Problem statement = From the records below, output exactly the lines running from the line containing "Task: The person" through the line containing "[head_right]", and no others.

(Data begins)

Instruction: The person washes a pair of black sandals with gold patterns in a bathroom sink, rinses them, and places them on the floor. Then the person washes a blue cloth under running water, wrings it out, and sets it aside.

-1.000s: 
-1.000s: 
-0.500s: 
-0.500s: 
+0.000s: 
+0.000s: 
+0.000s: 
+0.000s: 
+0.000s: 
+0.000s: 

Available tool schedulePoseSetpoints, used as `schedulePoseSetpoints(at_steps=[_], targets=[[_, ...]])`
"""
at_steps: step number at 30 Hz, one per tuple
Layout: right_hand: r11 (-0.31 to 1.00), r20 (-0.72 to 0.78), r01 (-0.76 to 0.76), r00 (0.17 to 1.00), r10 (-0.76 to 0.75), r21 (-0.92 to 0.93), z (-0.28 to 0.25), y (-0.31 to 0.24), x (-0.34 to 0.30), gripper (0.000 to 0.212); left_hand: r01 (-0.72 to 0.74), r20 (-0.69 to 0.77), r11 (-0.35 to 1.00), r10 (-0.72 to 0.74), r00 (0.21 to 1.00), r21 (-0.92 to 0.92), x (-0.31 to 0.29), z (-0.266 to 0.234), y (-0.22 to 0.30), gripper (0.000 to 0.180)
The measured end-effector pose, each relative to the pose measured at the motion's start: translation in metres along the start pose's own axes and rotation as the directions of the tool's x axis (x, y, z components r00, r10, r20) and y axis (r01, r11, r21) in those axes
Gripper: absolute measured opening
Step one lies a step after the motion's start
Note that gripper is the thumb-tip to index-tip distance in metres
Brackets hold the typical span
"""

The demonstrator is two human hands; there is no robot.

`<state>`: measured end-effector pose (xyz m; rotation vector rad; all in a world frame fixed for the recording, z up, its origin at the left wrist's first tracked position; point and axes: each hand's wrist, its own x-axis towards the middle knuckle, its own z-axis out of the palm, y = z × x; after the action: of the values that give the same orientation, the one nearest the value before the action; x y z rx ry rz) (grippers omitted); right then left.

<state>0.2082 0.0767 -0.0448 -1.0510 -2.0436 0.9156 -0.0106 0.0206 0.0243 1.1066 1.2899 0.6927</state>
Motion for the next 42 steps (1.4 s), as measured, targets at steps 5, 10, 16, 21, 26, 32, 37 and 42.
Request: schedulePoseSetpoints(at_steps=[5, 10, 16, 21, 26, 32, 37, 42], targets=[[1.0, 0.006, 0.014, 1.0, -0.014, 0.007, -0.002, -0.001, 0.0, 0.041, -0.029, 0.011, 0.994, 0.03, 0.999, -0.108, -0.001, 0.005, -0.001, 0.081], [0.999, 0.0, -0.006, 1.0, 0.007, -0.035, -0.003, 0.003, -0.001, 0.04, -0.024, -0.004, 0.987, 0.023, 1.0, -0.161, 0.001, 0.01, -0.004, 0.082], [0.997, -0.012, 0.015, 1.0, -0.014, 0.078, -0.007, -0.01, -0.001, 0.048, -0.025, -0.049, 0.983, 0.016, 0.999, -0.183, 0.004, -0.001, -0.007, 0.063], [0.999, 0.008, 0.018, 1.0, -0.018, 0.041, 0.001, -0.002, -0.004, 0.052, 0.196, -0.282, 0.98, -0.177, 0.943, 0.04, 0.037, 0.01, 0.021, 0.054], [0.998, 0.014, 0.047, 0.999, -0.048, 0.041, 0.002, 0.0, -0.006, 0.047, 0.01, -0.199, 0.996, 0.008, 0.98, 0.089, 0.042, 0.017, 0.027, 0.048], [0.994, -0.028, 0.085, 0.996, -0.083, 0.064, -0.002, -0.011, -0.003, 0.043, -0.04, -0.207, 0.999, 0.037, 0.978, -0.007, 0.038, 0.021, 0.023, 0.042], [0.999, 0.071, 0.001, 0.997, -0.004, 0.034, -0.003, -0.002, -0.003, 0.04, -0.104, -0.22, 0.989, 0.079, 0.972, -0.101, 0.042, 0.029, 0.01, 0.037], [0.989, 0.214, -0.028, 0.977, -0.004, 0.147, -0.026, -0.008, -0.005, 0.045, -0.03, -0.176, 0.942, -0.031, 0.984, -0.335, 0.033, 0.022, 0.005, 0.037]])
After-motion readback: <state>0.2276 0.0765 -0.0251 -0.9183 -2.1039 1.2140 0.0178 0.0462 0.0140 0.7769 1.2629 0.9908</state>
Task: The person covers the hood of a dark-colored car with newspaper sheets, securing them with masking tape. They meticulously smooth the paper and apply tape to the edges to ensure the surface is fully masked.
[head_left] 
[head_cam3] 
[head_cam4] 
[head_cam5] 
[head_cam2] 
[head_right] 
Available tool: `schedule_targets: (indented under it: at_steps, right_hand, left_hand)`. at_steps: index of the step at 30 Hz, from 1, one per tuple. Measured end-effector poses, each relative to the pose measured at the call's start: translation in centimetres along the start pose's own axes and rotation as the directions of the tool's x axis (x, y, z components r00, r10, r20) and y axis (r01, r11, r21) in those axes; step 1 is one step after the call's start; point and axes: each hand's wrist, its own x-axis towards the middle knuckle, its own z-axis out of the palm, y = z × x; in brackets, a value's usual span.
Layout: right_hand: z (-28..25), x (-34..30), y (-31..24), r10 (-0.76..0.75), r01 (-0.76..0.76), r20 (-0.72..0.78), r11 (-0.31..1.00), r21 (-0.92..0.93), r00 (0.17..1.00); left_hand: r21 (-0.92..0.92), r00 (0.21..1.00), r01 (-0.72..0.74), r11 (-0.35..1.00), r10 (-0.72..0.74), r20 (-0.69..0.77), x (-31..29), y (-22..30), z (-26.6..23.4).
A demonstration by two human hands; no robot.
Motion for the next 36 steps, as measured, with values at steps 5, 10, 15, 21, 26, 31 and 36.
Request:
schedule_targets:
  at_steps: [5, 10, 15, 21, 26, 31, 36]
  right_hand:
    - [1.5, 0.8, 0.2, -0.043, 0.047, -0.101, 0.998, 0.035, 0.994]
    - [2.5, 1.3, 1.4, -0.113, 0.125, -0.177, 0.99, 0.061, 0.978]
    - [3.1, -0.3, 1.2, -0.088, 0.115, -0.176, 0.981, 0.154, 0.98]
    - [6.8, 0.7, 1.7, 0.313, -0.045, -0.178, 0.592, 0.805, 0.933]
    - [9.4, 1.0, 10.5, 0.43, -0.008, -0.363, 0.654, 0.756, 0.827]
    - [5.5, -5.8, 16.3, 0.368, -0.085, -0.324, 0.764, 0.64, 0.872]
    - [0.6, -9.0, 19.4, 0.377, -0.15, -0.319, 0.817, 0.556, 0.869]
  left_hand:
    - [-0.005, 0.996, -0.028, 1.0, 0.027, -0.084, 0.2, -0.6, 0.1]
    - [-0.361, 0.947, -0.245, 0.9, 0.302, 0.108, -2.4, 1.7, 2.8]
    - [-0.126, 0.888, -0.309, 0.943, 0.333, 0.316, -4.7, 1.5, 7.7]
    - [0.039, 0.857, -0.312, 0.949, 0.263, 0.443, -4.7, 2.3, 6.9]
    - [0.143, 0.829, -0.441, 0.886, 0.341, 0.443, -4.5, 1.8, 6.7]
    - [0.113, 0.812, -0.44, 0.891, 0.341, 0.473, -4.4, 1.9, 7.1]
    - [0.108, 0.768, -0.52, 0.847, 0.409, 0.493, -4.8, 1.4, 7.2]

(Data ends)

Written solution =
Task: The person covers the hood of a dark-colored car with newspaper sheets, securing them with masking tape. They meticulously smooth the paper and apply tape to the edges to ensure the surface is fully masked.
[head_left] 
[head_cam3] 
[head_cam4] 
[head_cam5] 
[head_cam2] 
[head_right] 

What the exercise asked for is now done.